Packet Structure

From Gnutella2
Jump to navigation Jump to search

<< UDP Transceiver | Datatypes >> | Main Page


Introduction

All Gnutella2 communications are represented with Gnutella2 lightweight tree packets. This applies everywhere from TCP stream communications to reliable UDP transmissions to HTTP packet exchanges (where protocol data has been negotiated). Each tree packet may contain meaningful payload data and/or one or more child packets, allowing complex document structures to be created and extended in a backward compatible manner.

The concept can be compared to an XML document tree. The "packets" are elements, which can in turn contain zero or more child elements (packets). The payload of a packet is like the attributes of an XML element. However, serializing XML has a lot of overhead due to all the naming, even in a compact binary form. The Gnutella2 packet structure makes a compromise: it names elements (packets), allowing them to be globally recognized and understood, without knowledge of their format - and stores attributes as binary payloads, requiring knowledge of their content to parse them.

Thus the element (packet or child packet) is the finite unit of comprehension. This system provides an excellent trade-off between format transparency and compactness.

Fictitious Visual Example


+ Query Hit Packet
|
|-+ Node ID (standard)
|
|-+ Server Status (standard)
| \-+ Shareaza Server Status (private extension)
|
|-+ Hit Object
| |-+ URN (standard)
| |-+ Descriptive name (standard)
| | \-+ Alternate name list (extension)
| |-+ URL (standard)
| |-+ Priority indicator (private extension)
| | \-+ Digital signature (private)
| |-+ Alternate source summary (standard)
| \-+ Available ranges (standard)
| . \-+ Estimated completion time (private extension)
|
|-+ Selective digital signature (private)
|
\-+ Routing tags

Contents

Each Gnutella2 packet contains:

  • Control flags
  • A type name meaningful in the namespace of the packet's parent or context
  • A length (or implied length)
  • Payload data of a format specific to the packet type name and namespace
  • Child packets existing in the namespace of this packet

Namespace Considerations

Each packet contains a relative type name of up to 8 bytes in length, which are case sensitive. The packet type name is meaningful only in the namespace of the packet's parent, or in the absence of a parent, the context of the packet (e.g. root level TCP stream).

This means that, for example a packet "A" inside packet "X" is different to a packet "A" inside packet "Y". Packets are of the same type only if their fully qualified absolute type names are equal.

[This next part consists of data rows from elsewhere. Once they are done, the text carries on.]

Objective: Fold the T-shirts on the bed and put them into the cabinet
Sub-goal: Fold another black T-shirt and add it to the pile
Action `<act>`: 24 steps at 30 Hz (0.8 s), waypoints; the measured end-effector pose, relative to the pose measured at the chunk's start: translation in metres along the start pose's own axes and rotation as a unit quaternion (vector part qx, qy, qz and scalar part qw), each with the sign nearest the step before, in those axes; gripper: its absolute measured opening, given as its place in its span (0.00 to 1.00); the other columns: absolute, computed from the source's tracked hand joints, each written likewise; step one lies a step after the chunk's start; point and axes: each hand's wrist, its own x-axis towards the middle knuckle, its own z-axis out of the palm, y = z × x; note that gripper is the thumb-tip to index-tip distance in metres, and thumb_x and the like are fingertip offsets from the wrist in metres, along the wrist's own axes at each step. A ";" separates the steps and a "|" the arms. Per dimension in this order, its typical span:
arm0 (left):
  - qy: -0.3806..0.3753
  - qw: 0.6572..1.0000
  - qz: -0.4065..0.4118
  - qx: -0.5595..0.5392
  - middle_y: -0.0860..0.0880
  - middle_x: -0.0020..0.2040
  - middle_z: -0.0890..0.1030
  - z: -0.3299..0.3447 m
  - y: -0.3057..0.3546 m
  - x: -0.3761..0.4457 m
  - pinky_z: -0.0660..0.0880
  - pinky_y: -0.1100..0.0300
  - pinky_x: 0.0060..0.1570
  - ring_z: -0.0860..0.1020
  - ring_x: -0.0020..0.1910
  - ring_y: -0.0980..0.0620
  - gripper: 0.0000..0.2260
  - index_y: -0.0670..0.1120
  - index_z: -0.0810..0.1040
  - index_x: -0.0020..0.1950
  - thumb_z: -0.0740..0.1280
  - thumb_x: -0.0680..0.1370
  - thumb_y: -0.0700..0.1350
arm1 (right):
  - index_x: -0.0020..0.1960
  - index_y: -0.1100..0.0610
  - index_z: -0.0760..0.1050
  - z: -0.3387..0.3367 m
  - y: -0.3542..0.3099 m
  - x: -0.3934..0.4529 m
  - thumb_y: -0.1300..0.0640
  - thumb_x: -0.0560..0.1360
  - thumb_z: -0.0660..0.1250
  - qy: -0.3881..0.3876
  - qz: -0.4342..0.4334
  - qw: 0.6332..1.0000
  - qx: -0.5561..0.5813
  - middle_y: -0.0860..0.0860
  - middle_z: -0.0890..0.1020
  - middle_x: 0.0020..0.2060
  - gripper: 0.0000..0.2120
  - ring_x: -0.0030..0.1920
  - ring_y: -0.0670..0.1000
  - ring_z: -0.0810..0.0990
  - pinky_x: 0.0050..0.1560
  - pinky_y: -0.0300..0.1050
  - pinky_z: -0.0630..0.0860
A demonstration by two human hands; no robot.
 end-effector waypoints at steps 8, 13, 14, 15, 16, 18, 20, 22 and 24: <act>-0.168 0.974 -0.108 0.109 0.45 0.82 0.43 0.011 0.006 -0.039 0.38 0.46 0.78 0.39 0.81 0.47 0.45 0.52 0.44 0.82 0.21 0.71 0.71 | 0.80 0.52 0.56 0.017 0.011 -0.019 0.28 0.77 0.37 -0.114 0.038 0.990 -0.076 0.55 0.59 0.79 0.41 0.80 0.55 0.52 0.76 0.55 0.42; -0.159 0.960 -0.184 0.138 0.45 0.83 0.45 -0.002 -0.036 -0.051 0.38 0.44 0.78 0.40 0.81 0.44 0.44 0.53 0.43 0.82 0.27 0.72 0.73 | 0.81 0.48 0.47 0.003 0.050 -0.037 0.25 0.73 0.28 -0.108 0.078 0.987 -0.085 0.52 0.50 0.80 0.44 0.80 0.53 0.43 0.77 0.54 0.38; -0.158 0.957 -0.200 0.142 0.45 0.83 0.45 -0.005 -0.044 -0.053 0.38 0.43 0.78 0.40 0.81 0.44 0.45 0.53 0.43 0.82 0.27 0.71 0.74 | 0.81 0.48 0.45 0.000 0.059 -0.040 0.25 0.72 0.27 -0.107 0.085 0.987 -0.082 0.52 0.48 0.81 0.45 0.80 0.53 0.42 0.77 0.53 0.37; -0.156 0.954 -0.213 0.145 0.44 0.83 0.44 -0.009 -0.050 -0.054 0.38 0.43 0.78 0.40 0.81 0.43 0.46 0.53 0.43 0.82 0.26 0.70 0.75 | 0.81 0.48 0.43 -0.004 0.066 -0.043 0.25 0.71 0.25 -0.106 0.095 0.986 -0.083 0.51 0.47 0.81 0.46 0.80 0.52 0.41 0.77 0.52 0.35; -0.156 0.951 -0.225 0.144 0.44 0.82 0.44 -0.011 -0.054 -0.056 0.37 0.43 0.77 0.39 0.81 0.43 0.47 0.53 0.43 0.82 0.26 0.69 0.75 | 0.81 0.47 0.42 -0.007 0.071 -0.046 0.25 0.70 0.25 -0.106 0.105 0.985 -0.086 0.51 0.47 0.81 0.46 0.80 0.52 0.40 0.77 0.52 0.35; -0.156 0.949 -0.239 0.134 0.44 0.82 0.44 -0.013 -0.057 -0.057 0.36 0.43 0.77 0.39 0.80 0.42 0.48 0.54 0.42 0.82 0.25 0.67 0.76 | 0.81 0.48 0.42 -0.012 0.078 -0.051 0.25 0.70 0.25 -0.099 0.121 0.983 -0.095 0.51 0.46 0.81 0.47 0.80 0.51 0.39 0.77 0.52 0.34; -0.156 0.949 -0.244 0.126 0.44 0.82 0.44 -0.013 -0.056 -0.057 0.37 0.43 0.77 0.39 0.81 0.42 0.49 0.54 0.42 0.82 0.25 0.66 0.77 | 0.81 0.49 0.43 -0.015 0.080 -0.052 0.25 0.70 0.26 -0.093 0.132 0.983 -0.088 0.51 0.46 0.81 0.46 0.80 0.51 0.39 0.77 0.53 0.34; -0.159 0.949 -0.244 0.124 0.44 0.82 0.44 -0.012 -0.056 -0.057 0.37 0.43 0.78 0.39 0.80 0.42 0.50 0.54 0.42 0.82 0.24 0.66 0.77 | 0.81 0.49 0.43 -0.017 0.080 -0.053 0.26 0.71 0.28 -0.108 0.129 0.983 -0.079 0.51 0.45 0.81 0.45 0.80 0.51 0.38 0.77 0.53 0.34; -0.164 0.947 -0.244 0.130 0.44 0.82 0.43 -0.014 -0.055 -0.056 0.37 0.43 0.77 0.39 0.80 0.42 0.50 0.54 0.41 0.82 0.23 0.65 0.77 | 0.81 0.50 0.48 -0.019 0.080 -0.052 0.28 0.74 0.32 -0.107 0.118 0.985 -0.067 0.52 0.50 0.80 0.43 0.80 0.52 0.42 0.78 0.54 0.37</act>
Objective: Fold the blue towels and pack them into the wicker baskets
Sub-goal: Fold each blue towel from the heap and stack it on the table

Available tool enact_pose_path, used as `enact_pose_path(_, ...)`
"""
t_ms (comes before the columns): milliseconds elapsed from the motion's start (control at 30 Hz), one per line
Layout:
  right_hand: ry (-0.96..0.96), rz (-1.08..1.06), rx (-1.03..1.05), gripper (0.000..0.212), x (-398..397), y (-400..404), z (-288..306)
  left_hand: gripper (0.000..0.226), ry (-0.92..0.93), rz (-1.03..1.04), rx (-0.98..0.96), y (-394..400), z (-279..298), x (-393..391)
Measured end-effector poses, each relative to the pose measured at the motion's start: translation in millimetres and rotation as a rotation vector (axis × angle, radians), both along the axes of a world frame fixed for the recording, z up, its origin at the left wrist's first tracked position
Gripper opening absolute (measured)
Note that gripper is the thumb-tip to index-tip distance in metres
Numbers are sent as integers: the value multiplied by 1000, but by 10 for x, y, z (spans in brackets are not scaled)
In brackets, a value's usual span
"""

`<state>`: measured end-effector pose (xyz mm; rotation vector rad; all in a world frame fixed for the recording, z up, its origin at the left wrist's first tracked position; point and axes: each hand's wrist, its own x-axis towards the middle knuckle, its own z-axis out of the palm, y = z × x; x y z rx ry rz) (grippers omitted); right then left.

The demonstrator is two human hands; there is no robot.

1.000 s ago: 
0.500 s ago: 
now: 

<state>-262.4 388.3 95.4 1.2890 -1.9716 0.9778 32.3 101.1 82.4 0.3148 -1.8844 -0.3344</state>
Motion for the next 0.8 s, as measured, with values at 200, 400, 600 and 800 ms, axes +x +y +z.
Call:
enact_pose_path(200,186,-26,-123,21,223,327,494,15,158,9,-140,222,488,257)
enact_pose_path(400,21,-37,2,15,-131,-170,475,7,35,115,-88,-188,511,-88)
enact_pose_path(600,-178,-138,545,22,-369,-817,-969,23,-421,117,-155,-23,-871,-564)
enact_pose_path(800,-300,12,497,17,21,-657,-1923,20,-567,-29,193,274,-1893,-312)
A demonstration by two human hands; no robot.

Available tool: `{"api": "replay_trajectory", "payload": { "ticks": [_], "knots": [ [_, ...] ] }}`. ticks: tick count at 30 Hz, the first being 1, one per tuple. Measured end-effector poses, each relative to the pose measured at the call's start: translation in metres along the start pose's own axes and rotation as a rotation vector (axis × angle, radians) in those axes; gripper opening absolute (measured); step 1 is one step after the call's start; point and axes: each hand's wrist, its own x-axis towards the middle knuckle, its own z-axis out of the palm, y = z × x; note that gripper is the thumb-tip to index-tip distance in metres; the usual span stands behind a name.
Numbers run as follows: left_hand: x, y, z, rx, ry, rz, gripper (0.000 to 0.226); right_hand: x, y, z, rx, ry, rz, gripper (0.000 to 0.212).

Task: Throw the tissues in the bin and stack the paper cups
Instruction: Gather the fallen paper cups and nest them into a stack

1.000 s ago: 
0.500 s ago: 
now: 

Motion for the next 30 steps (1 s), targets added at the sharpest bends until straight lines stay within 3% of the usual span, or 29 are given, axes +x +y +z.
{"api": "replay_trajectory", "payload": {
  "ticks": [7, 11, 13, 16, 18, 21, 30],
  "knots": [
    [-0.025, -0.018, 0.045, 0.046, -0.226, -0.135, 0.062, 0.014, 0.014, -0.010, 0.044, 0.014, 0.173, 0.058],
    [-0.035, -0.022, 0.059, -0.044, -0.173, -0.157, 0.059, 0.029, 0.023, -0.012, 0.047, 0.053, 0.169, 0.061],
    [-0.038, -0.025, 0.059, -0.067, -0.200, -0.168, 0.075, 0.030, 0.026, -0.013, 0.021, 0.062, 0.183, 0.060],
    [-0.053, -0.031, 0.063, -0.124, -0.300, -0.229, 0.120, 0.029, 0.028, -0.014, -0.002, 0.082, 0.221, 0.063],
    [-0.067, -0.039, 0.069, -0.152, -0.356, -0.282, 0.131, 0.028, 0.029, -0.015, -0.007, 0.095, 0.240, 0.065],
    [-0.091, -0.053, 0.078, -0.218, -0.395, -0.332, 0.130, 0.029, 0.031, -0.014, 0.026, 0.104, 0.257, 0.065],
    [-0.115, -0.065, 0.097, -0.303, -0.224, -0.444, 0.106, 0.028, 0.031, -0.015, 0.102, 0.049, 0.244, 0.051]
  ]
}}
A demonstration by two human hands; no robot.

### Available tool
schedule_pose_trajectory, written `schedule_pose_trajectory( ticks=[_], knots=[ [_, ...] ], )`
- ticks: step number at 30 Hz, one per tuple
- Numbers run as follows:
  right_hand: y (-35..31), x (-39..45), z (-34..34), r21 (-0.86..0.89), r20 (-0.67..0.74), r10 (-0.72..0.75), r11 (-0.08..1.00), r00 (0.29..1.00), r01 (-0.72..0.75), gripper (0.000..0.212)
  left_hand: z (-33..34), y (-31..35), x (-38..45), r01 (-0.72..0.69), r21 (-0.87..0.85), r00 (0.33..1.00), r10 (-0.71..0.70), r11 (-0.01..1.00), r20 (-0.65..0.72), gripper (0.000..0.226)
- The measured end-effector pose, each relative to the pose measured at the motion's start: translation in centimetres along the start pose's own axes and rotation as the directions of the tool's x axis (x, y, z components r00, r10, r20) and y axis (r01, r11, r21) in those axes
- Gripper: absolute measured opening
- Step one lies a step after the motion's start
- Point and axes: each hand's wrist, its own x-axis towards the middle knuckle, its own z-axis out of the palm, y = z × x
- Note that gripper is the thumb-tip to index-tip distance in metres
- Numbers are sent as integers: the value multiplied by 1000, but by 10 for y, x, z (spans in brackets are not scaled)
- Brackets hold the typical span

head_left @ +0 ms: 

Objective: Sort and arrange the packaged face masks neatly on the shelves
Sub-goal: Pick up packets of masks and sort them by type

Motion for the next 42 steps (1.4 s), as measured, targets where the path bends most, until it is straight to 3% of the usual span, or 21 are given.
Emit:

As a convention, when discussing packet type names, they will be noted in their absolute form with a URL style slash (/) separating each level. In the above example, the first packet is "/X/A" while the second is "/Y/A". It is clear now that the packets are of different types.

Packet type names can contain from 1 to 8 bytes inclusive, and none of these bytes may be a null (0). Community approved packets are by convention named with uppercase characters and digits, for example "PUSH". Private packet types are by convention named with lowercase characters and digits, prefixed with the vendor code of the owner, for example "RAZAclr2".

Framing

Packets are encoded with a single leading control byte, followed by one or more bytes of packet length, followed by one or more bytes of packet name/ID, followed by zero or more child packets (framed the same way), followed by zero or more bytes of payload:


| Control | Length_| Name___ | children and/or payload |

All packets can contain a payload only, children and a payload, children only, or nothing at all. The total length of the packet header (control, length and type name) cannot exceed 12 bytes and cannot be less than 2 bytes.

The Control Byte

The control byte is always non-zero. A zero control byte identifies the end of a stream of packets, and thus has special meaning. It should not be used in root packet streams (which do not end). Control bytes have the following format:


+----+----+----+----+----+----+----+----+
| 7    6  | 5    4    3  | 2  | 1  | 0  | Bit
+----+----+----+----+----+----+----+----+
| Len_Len | Name_Len - 1 | CF | BE | // |
+----+----+----+----+----+----+----+----+

  • Len_Len is the number of bytes in the length field of the packet, which immediately follows the control byte. There are two bits here which means the length field can be up to 3 bytes long. Len_Len? can be zero if the packet has zero length (no children and no payload), in which case there is no need to encode the length.
  • Name_Len is the number of bytes in the packet name field MINUS ONE, which follows the packet length field. There are three bits here which means that packet names can be 1 to 8 bytes long inclusive. Because a 0 here equates to one byte of name, unnamed packets are not possible.
  • The three least significant bits of the control byte are reserved for flags. They have the following meanings:
  • CF is the compound packet flag. If this bit is set, the packet contains one or more child packets. If not set, the packet does not contain any child packets. If the packet is of zero length, this flag is ignored.
  • BE is the big-endian packet flag. If set, all multi-byte values encoded in the packet and its children are encoded in big-endian byte order - including the length in the packet header.
  • Other bits are reserved.

The Length Field

The length field immediately follows the control byte, and can be 0 to 3 bytes long. Length bytes are stored in the byte order of the packet.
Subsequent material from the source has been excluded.